Re: Corpora: frequency lists for clusters & MWU

Ted E. Dunning (ted@aptex.com)
Wed, 7 Oct 1998 11:30:41 -0700

hmmm....

It is true that you may well find interesting things in any particular
list such as the one I sent around. I noted a few such things.
Many others are likely to exist (note the prevalence of the third
person, especial sentence initial).

But what I was trying to say had more to do with the futility of using
such frequency sorted lists as generalizations. The features that I
pointed out and that you pointed out demonstrate exactly this point.
Essentially all of these points of interest are due *precisely* to the
specific nature of the text that I analysed.
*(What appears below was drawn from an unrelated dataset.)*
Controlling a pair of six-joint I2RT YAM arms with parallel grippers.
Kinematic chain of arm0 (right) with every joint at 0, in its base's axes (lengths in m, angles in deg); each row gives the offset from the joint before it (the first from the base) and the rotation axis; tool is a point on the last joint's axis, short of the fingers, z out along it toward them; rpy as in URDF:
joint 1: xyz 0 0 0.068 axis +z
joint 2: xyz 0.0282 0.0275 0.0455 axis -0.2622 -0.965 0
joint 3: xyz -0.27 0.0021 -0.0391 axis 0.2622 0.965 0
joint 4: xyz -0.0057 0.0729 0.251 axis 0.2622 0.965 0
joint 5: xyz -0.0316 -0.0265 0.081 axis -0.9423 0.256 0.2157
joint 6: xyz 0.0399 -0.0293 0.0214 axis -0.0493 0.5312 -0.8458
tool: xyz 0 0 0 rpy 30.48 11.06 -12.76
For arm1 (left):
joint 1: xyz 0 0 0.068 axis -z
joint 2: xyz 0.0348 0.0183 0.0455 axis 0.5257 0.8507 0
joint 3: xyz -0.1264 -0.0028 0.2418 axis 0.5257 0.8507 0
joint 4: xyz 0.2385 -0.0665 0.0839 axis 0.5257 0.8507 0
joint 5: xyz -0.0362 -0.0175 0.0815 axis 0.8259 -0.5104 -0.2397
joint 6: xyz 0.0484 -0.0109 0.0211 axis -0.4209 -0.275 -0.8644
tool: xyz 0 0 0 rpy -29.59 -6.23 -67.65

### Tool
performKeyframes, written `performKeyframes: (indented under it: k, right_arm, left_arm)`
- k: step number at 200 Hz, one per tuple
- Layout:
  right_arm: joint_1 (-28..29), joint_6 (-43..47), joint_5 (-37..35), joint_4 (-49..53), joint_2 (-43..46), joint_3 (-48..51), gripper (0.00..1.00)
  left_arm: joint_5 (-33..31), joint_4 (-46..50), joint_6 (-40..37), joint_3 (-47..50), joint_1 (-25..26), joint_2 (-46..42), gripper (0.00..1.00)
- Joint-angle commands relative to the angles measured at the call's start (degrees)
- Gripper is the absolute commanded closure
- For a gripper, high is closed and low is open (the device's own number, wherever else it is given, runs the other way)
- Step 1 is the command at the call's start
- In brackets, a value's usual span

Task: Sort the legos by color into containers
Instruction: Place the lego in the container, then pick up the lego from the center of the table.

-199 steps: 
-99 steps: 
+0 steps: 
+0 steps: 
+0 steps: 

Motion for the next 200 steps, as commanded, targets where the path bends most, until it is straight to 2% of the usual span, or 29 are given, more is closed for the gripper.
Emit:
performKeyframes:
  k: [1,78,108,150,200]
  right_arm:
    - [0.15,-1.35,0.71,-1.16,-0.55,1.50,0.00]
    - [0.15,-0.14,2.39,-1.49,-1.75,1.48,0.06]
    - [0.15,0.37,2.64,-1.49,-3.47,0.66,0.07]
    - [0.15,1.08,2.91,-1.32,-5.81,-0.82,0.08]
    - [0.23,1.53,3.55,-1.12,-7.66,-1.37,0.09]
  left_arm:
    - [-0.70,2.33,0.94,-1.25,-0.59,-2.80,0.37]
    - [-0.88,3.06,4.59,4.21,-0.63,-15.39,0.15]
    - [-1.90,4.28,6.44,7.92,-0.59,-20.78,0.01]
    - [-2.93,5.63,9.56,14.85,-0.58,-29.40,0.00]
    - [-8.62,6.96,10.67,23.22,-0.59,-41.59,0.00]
The fact that the
particular nature of the text I used is this prominent is a strong
argument *against* the general utility of such frequency sorted lists
of collocates.

On the other hand, it is very clear that such lists (and especially
statistical tests based on the underlying counts) can be used in
comparative studies to find *differences* between corpora. In fact,
this utility is exactly what makes most text retrieval systems useful
at all. To be repetitious, this utility is also what makes these
lists dubious as generalizations.

I think from what I read that Kay and I actually agree quite closely
on these matters.

>>>>> "KBW" == Kay Wikberg <k.b.wikberg@iba.uio.no> writes:

kbw> It is true that most bigrams are uninteresting, but even the
kbw> short list you offer contains more than you seem to be aware
kbw> of. ... [ observations such as people start sentences with
kbw> "But" ] ...